Task to complete: Every line of the material below that holds the string "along" should be copied.

##### Data shown

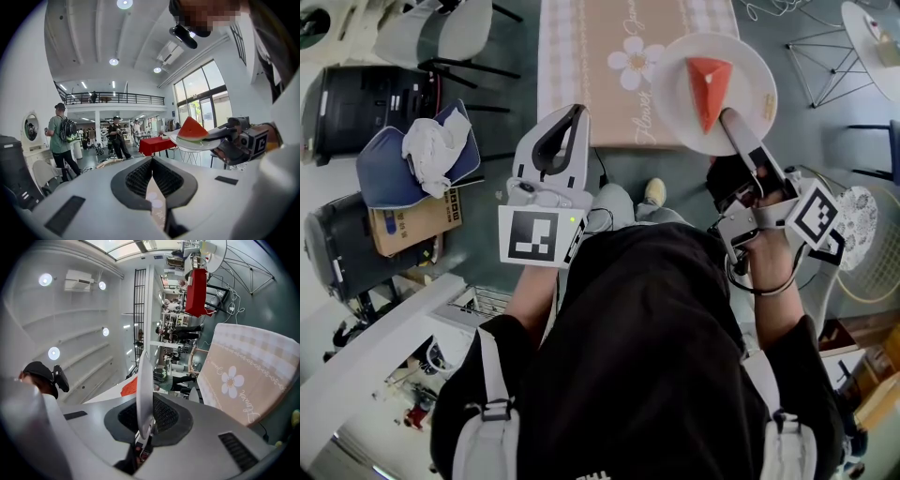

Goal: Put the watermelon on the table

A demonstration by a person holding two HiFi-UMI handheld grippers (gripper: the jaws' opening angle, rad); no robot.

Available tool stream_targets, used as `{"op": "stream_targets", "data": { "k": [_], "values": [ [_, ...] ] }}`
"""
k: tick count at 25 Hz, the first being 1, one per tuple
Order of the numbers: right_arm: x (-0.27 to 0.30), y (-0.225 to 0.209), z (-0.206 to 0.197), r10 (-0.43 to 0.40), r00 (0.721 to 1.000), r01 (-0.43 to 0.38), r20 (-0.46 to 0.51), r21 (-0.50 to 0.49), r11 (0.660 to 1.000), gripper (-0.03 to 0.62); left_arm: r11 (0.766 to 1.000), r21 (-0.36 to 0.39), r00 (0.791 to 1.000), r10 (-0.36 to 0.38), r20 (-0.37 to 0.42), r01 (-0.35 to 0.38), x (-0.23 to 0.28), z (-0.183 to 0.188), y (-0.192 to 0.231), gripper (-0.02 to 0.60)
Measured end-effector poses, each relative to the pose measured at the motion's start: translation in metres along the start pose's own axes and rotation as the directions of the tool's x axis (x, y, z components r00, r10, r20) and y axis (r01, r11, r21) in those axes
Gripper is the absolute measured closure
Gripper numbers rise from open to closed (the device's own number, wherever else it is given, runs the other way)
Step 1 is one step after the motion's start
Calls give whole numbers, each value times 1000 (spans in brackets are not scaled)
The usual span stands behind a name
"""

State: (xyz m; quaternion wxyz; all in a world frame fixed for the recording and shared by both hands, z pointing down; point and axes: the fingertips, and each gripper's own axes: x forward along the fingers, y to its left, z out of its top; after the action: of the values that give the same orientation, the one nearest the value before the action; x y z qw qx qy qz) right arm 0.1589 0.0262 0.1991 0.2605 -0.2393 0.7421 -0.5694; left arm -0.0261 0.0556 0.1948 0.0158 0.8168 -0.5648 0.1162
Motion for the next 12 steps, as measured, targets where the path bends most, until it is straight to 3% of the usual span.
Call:
{"op": "stream_targets", "data": {
  "k": [12],
  "values": [
    [3,8,-6,17,1000,-17,-15,-6,1000,569,1000,-3,1000,15,7,-15,-9,1,0,569]
  ]
}}
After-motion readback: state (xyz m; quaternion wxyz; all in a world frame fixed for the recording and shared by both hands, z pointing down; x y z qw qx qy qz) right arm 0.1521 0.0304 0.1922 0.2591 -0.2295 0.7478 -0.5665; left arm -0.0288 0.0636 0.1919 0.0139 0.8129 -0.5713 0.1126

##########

Solution:
Measured end-effector poses, each relative to the pose measured at the motion's start: translation in metres along the start pose's own axes and rotation as the directions of the tool's x axis (x, y, z components r00, r10, r20) and y axis (r01, r11, r21) in those axes
State: (xyz m; quaternion wxyz; all in a world frame fixed for the recording and shared by both hands, z pointing down; point and axes: the fingertips, and each gripper's own axes: x forward along the fingers, y to its left, z out of its top; after the action: of the values that give the same orientation, the one nearest the value before the action; x y z qw qx qy qz) right arm 0.1589 0.0262 0.1991 0.2605 -0.2393 0.7421 -0.5694; left arm -0.0261 0.0556 0.1948 0.0158 0.8168 -0.5648 0.1162

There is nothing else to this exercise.